Task: Repeat the first line of the listing and each line after it, exactly, through the line containing "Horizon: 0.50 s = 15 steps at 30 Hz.".

*** Opening of Data listing ***

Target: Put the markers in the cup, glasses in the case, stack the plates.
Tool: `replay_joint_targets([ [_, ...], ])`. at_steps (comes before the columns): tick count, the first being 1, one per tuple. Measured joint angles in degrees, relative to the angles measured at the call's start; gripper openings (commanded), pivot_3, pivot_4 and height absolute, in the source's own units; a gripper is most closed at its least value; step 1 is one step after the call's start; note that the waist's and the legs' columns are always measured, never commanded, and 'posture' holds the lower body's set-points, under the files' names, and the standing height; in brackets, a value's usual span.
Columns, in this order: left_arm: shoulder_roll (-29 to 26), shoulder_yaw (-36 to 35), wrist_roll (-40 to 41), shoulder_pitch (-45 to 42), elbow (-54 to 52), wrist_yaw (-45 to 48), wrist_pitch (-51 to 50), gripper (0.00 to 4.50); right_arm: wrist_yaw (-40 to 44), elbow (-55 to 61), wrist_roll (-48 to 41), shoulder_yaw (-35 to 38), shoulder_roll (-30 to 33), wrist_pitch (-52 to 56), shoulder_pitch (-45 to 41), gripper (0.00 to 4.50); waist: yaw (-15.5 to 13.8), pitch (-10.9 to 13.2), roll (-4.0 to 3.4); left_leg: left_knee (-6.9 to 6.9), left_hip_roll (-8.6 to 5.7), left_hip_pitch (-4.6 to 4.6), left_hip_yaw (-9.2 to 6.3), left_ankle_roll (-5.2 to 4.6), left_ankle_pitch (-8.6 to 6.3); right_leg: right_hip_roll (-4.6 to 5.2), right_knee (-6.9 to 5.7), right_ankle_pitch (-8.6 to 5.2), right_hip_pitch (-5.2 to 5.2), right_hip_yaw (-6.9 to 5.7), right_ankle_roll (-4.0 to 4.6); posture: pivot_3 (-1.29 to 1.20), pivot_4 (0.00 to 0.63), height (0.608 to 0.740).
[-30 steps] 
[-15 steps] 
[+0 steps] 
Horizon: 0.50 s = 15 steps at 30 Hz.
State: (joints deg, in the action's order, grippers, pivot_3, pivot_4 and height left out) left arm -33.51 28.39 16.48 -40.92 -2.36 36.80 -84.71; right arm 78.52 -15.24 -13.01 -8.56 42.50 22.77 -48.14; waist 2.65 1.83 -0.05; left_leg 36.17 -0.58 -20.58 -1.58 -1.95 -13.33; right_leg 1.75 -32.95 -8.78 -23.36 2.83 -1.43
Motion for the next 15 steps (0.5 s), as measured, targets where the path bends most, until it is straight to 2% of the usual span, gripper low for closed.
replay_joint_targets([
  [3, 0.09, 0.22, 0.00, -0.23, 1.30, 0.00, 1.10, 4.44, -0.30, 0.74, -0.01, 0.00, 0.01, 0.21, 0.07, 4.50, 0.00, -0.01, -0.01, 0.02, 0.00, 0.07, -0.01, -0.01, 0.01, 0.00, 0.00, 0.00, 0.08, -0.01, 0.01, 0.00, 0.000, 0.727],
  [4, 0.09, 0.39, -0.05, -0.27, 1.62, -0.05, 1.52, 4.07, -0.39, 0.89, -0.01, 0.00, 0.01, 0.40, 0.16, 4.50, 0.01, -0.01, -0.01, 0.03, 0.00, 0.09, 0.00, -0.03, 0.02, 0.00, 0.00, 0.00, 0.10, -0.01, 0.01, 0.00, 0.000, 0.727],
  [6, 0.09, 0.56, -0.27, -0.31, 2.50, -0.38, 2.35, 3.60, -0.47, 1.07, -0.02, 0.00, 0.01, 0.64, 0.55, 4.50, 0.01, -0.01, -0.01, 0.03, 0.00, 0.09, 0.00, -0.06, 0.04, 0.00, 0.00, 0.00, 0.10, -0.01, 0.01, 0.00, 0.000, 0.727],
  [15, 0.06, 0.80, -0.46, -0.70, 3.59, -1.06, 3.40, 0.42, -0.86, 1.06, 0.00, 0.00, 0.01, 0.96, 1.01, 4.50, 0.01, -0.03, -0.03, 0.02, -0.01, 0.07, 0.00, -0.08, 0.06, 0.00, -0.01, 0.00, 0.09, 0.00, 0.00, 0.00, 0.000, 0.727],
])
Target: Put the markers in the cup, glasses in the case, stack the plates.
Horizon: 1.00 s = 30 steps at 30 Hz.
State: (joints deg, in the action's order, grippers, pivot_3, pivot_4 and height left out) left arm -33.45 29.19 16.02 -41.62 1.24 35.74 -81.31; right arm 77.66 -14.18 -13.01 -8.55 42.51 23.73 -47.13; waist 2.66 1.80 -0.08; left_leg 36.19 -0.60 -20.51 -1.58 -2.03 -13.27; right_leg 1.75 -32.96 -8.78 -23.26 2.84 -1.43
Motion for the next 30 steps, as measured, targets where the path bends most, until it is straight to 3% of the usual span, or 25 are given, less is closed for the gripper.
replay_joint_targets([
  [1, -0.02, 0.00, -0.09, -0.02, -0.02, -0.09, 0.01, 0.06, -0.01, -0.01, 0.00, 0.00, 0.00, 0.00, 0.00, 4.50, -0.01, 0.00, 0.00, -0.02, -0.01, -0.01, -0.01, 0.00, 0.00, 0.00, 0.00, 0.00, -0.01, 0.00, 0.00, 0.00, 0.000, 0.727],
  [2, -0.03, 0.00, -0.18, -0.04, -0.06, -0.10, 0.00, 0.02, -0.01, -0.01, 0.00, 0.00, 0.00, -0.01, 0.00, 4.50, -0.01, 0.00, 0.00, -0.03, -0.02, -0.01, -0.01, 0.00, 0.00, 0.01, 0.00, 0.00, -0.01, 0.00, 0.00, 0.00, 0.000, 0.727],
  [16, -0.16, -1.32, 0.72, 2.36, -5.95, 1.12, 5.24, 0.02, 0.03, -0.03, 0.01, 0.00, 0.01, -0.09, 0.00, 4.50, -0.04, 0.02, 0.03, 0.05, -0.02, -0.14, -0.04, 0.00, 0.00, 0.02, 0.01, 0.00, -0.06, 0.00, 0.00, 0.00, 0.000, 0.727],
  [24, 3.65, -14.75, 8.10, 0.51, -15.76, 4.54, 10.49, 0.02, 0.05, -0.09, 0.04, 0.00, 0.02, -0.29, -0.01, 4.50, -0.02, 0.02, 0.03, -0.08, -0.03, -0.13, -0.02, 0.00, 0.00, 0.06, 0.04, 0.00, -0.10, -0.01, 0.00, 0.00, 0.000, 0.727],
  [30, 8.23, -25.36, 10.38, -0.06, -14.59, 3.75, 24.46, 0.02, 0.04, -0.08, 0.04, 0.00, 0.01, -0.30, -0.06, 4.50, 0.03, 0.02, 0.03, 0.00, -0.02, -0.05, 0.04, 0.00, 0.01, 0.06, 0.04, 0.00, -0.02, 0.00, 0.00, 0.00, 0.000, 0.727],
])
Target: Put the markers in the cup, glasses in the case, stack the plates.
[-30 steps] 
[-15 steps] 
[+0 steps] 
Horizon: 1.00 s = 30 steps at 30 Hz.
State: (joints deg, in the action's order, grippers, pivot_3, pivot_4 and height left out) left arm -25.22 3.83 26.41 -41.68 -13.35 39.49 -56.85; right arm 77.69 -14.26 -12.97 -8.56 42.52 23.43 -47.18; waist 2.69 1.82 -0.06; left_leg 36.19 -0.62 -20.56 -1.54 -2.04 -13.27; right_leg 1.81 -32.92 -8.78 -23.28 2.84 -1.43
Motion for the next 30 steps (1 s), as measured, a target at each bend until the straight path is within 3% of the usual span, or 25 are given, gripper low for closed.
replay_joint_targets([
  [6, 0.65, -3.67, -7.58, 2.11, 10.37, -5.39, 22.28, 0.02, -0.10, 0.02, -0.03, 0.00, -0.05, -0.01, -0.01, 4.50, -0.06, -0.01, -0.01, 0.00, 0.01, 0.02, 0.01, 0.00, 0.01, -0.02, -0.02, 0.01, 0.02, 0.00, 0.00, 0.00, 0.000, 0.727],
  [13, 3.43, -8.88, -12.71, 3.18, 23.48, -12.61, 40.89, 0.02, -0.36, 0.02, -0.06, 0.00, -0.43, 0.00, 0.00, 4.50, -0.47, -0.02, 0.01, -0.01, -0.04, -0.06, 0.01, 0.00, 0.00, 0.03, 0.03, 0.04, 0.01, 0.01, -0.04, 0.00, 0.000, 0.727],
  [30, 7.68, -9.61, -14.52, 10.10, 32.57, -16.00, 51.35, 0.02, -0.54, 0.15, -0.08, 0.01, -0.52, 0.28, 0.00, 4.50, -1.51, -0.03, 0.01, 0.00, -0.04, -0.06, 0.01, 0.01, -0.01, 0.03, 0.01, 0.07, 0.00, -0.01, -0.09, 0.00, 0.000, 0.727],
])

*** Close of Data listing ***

Output:
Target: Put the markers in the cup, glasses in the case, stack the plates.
Tool: `replay_joint_targets([ [_, ...], ])`. at_steps (comes before the columns): tick count, the first being 1, one per tuple. Measured joint angles in degrees, relative to the angles measured at the call's start; gripper openings (commanded), pivot_3, pivot_4 and height absolute, in the source's own units; a gripper is most closed at its least value; step 1 is one step after the call's start; note that the waist's and the legs' columns are always measured, never commanded, and 'posture' holds the lower body's set-points, under the files' names, and the standing height; in brackets, a value's usual span.
Columns, in this order: left_arm: shoulder_roll (-29 to 26), shoulder_yaw (-36 to 35), wrist_roll (-40 to 41), shoulder_pitch (-45 to 42), elbow (-54 to 52), wrist_yaw (-45 to 48), wrist_pitch (-51 to 50), gripper (0.00 to 4.50); right_arm: wrist_yaw (-40 to 44), elbow (-55 to 61), wrist_roll (-48 to 41), shoulder_yaw (-35 to 38), shoulder_roll (-30 to 33), wrist_pitch (-52 to 56), shoulder_pitch (-45 to 41), gripper (0.00 to 4.50); waist: yaw (-15.5 to 13.8), pitch (-10.9 to 13.2), roll (-4.0 to 3.4); left_leg: left_knee (-6.9 to 6.9), left_hip_roll (-8.6 to 5.7), left_hip_pitch (-4.6 to 4.6), left_hip_yaw (-9.2 to 6.3), left_ankle_roll (-5.2 to 4.6), left_ankle_pitch (-8.6 to 6.3); right_leg: right_hip_roll (-4.6 to 5.2), right_knee (-6.9 to 5.7), right_ankle_pitch (-8.6 to 5.2), right_hip_pitch (-5.2 to 5.2), right_hip_yaw (-6.9 to 5.7), right_ankle_roll (-4.0 to 4.6); posture: pivot_3 (-1.29 to 1.20), pivot_4 (0.00 to 0.63), height (0.608 to 0.740).
[-30 steps] 
[-15 steps] 
[+0 steps] 
Horizon: 0.50 s = 15 steps at 30 Hz.

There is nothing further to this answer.